From: "SZEDER Gábor" <szeder.dev@gmail.com>
To: git@vger.kernel.org
Cc: "Junio C Hamano" <gitster@pobox.com>,
"Garima Singh" <garima.singh@microsoft.com>,
"Derrick Stolee" <stolee@gmail.com>,
"Jakub Narebski" <jnareb@gmail.com>, "Jeff King" <peff@peff.net>,
"Taylor Blau" <me@ttaylorr.com>,
"SZEDER Gábor" <szeder.dev@gmail.com>
Subject: [PATCH 22/34] commit-graph: write the Modified Path Bloom Filters chunk
Date: Fri, 29 May 2020 10:50:26 +0200 [thread overview]
Message-ID: <20200529085038.26008-23-szeder.dev@gmail.com> (raw)

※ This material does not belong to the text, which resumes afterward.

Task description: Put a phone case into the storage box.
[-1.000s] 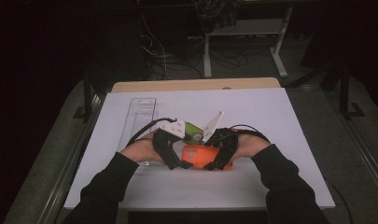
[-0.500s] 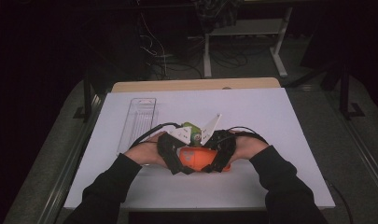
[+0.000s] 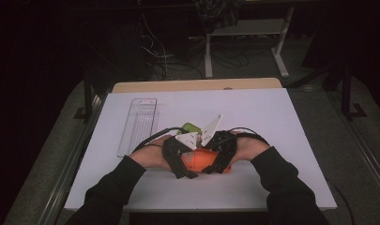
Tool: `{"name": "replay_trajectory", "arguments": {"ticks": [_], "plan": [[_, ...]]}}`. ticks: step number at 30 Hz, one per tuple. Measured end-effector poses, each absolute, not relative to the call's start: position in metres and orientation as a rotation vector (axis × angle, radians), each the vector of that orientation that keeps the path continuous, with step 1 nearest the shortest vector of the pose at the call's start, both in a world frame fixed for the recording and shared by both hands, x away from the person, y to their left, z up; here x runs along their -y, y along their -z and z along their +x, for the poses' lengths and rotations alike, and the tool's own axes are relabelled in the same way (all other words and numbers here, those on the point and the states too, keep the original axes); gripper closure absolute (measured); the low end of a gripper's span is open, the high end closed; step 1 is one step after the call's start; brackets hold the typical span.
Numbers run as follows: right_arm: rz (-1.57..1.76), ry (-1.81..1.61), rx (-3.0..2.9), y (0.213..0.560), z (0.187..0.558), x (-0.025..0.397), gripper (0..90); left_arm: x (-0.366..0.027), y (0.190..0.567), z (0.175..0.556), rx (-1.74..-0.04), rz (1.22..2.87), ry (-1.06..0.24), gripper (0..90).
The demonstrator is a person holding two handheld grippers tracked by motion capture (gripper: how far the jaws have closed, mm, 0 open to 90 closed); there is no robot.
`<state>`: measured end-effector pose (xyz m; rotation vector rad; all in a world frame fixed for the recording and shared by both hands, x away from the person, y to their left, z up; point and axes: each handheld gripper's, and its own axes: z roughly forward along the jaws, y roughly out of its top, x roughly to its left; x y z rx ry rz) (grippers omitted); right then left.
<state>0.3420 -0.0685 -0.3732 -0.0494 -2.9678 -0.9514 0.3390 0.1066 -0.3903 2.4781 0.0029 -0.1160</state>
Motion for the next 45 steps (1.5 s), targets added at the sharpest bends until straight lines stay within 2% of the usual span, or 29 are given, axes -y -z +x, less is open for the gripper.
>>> {"name": "replay_trajectory", "arguments": {"ticks": [9, 25, 30, 39, 45], "plan": [[-0.035, 0.939, 2.97, 0.373, 0.342, 0.068, 15.0, -0.108, 0.39, 0.34, -0.013, 2.464, 0.097, 13.8], [-0.074, 0.928, 2.954, 0.377, 0.339, 0.068, 14.3, -0.106, 0.393, 0.339, -0.008, 2.471, 0.106, 15.9], [-0.1, 0.953, 2.942, 0.377, 0.343, 0.071, 9.5, -0.108, 0.391, 0.34, -0.016, 2.478, 0.082, 15.9], [-0.267, 1.091, 2.921, 0.364, 0.349, 0.1, 6.5, -0.117, 0.391, 0.342, -0.118, 2.476, 0.061, 15.9], [-0.497, 1.208, 2.875, 0.361, 0.349, 0.123, 6.2, -0.126, 0.391, 0.344, -0.237, 2.45, 0.011, 15.9]]}}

In-Reply-To: <20200529085038.26008-1-szeder.dev@gmail.com>
Write the Modified Path Bloom Filters chunk first, keeping track of
the offsets where each (non-embedded) Bloom filter has been written,
and then write the Modified Path Bloom Filter Index chunk using those
recorded offsets.
---
commit-graph.c | 78 ++++++++++++++++++++++++++++++++++++++++++++------
1 file changed, 69 insertions(+), 9 deletions(-)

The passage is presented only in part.